Zakarrias - Zakarrias (1971)

 

Já ouviu aquele ditado popular que diz: Não julgue o livro pela capa! Pois é, no universo do rock não é diferente e essa máxima vale para nomes de bandas, arte gráfica de álbuns, principalmente. Afinal, quando você, amigo leitor, já se deparou com aquela capa feia, malfeita, sem nexo algum com o contexto sonoro, aquele nome de banda esquisito que, às vezes, sequer conseguimos falar, ler.

Lembro-me que, quando, nesses meus garimpos pelas obscuridades do rock n’ roll, encontrei uma banda austríaca pensei ser de um cantor, um trabalho solo, talvez. Confesso que até achei engraçado o nome e, mergulhando fundo em um preconceito desmedido, deixei de lado, por alguns anos, inclusive.

Mas depois de mais uma de minhas incursões nos garimpos por novas bandas pela grande rede, a mesma banda ou músico, com aquela capa sem muita originalidade se revelou, mais uma vez, diante dos meus olhos.

Achei que pudesse ser algo de um desses fajutos destinos, que não sou muito afeito, e decidi, sem muitas esperanças de apreciar, ouvir o álbum. Ah como somos limitados, como somos preconceituosos! Fui simplesmente arrebatado logo nos primeiros segundos executados! Que banda! Que vocal! Uau! Yeahh!

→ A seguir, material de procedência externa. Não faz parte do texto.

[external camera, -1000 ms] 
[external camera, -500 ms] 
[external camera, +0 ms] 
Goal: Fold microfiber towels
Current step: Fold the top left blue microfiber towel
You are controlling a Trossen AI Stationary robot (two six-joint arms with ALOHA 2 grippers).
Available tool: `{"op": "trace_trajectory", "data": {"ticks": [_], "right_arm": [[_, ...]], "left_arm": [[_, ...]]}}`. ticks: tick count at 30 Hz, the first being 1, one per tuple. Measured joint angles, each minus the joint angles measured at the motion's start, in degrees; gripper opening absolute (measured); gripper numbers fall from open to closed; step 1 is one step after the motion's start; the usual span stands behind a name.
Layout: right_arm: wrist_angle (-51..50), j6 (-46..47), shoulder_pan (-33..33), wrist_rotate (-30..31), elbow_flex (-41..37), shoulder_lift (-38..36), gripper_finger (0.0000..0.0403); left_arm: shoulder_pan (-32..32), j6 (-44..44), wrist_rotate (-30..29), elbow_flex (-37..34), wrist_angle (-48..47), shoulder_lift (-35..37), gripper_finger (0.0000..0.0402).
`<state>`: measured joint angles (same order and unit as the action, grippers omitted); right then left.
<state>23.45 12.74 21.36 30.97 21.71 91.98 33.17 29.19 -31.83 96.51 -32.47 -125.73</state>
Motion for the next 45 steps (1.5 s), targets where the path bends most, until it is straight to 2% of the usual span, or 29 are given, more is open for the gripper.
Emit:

O nome dela? Direi! ZAKARRIAS! O que dizer do nome? Feio? Estranho? Engraçado? Cuidado, meu bom e querido leitor, do que dirá sobre o nome. Sugiro que faça a audição do álbum primeiro e quando ouvi-lo esquecerão de nomes, capas e afins. O conteúdo é que vale e o desta banda simplesmente é demais.


O nome, a origem dele, eu vou ficar devendo, não sei ao certo, a origem dele, porém se trata de um pseudônimo para Robert Haumer, um músico muito talentoso da Áustria. O cara compunha, o cara tocava guitarra, tocava baixo, realmente era um multifacetado, um multi-instrumentista de mão cheia daquele frio país europeu. Ele lançou muitos singles de sucesso em seu país.

Haumer, como disse, nasceu na Áustria, na capital Viena e, no final dos anos 1960, tocou baixo na banda local de rock psicodélico “Expiration”, que lançou um single chamado “It Wasn’t Right”, pelo selo “VRC”.

Mudou-se então para a cidade de Munique, na Alemanha, onde conheceu o baterista inglês John Lingwood e, por intermédio de Lingwood, o guitarrista Huw Lloyd-Langton que havia deixado recentemente o Hawkwind. Juntos formaram a banda “Salt” e eram comandados pelo poeta e cantor israelense Samy Birnbach.

A banda ensaiou por vários meses em Munique, apresentando canções co-escritas por Haumer e Birnbach, antes de se mudar para Londres, onde gravaram um álbum de demos no “Olympic Studios”. No entanto, eles não conseguiram contrato com uma gravadora, porque Haumer e Birnbach não conseguiram permissão de trabalho na Inglaterra.

Depois desse insucesso Lloyd-Langton e Lingwood saíram da banda que formaram e Haumer conheceu o produtor Roger Watson e finalmente conseguiu um contrato de gravação solo com a Deram Records. Aquele material que não foi aproveitado foi regravado com o nome de “Zakarrias”.

A nova banda foi formada às pressas, mas contou com alguns nomes de peso do rock underground britânico, como Peter Robinson, tecladista e que passou pelo Quatermass e da Brand X, o saxofonista e flautista Geoff Leigh, que tocaria no Henry Cow, Martin Harrison na bateria, além de Don Gould, no piano e nos arranjos que tocou no Applejacks e o Robert Haumer, na guitarra, no vocal e na composição das músicas.

Haumer permanecendo impossibilitado de obter uma autorização de trabalho e assim promover o álbum lançado em outubro de 1971, homônimo, teve poucas vendas, mas teve relativamente poucas cópias feitas, sendo o processo de turnês, de shows, tudo cancelado, não sobrou nada para Zakarrias e companhia além de desfazer a banda e as suas expectativas de um sucesso comercial. A capa foi concebida por Daniel Volpeliere-Pièrrot.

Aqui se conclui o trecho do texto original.